- [Directions for this task] Go through the data and copy every line exactly, but not the images.

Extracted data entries

----

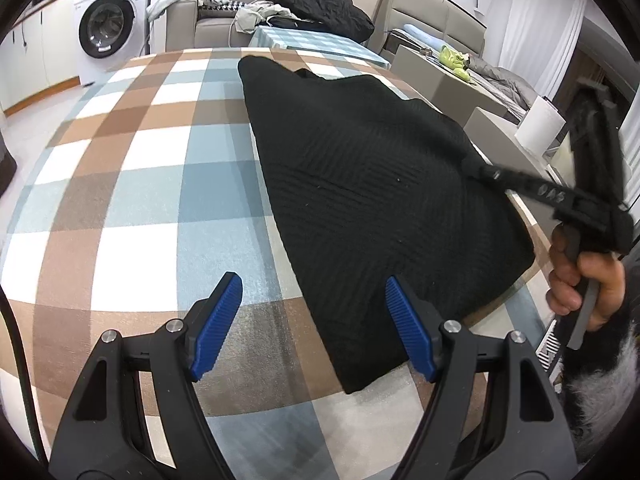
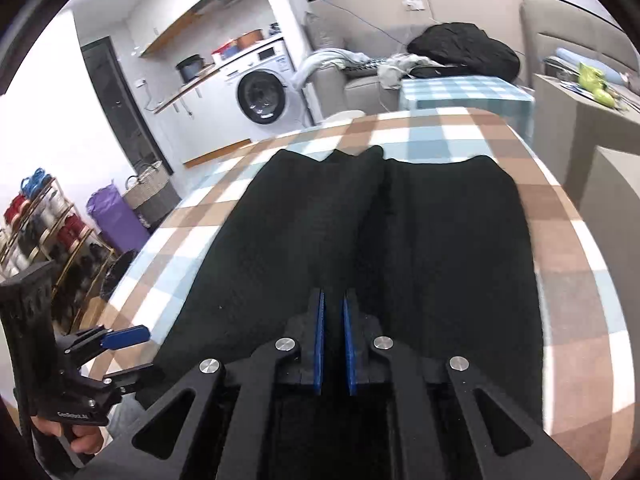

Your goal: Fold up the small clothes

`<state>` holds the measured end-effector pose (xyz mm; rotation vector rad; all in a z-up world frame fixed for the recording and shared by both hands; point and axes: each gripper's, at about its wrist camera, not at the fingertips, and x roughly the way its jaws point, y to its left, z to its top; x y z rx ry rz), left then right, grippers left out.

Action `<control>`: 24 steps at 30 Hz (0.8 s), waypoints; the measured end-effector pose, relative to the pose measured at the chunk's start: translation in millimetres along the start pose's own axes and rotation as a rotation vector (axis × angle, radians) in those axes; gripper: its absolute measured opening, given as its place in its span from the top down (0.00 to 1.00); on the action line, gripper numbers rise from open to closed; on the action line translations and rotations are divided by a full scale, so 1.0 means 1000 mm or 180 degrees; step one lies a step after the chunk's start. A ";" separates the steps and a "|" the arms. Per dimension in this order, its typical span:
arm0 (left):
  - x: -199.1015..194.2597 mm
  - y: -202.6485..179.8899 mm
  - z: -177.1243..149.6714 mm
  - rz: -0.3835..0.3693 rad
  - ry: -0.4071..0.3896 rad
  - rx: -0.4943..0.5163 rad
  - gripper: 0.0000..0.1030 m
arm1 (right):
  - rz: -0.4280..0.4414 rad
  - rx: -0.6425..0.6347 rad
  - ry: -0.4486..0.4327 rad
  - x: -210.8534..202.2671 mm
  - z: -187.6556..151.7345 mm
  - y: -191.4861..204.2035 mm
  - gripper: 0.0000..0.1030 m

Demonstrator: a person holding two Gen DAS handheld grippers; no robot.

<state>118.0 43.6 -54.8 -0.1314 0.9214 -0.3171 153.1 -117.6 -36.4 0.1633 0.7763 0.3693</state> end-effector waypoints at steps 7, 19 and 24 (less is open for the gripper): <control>0.002 -0.002 -0.001 0.0003 0.0007 0.0013 0.30 | 0.0160 0.0269 0.0210 0.002 -0.020 -0.017 0.73; 0.010 -0.014 -0.014 -0.0111 0.0183 0.0224 0.30 | 0.0560 0.0018 0.0090 -0.052 -0.077 -0.020 0.88; 0.008 -0.012 -0.019 -0.0094 0.0216 0.0248 0.30 | 0.0511 -0.0213 -0.0090 -0.058 -0.059 -0.010 0.90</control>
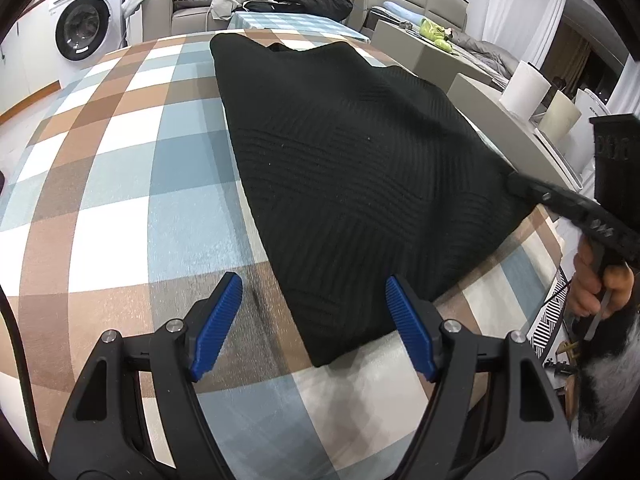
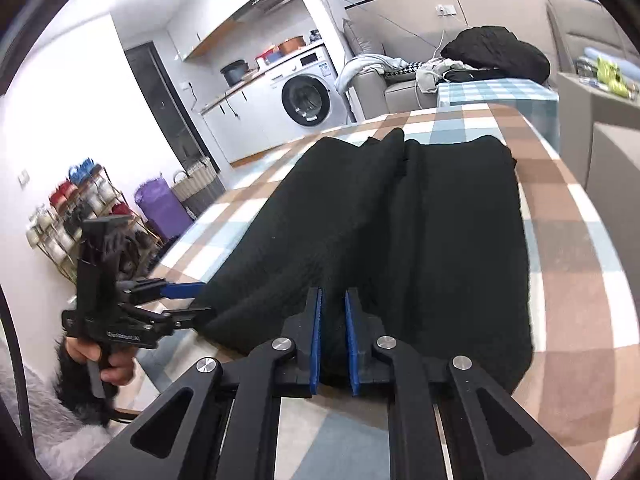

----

- [Exercise result]
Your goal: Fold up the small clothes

`<state>` holds the measured end-effector pose (xyz mm; rotation vector rad; all in a z-up world frame fixed for the recording and shared by both hands; point and axes: each gripper's, at about its wrist camera, not at the fingertips, and x roughly the way its jaws point, y to its left, z to its top; x y z rx ry rz), left then right, grippers left out.

Action `<control>`: 24 steps at 30 Hz (0.8 s), waypoints; the measured end-effector pose, relative to the pose measured at the chunk's start: translation in millimetres along the start pose's own axes and rotation as a rotation vector (axis × angle, radians) in those axes; gripper: its absolute measured opening, given as its place in its span from the top down (0.00 to 1.00); on the action line, gripper numbers rise from open to closed; on the action line translations and rotations are divided by a full scale, so 1.0 means 1000 mm or 180 degrees; step one lies a step after the chunk's start. A ";" separates the steps and a "|" the arms. Per dimension in this order, its typical span:
arm0 (left):
  - x: -199.1015..194.2597 mm
  - y: -202.6485..179.8899 mm
  - z: -177.1243..149.6714 mm
  - rz: -0.3835..0.3693 rad
  - ry: -0.4071..0.3896 rad
  - rx: -0.4943..0.5163 rad
  - gripper: 0.0000..0.1030 m
arm1 (right):
  - rz: -0.4280..0.4414 rad
  - rx: -0.6425..0.6347 rad
  - ry: -0.4486..0.4327 rad
  - x: -210.8534..202.2671 mm
  - z: -187.6556..151.7345 mm
  - y: -191.4861..204.2035 mm
  - gripper: 0.0000..0.1030 m

Demonstrator: a person holding two Gen DAS handheld grippers; no robot.

<state>118.0 43.6 -54.8 -0.1314 0.9214 -0.3171 153.1 -117.6 -36.4 0.1633 0.7763 0.3693</state> end-effector waypoints at steps 7, 19 and 24 (less is open for the gripper): <control>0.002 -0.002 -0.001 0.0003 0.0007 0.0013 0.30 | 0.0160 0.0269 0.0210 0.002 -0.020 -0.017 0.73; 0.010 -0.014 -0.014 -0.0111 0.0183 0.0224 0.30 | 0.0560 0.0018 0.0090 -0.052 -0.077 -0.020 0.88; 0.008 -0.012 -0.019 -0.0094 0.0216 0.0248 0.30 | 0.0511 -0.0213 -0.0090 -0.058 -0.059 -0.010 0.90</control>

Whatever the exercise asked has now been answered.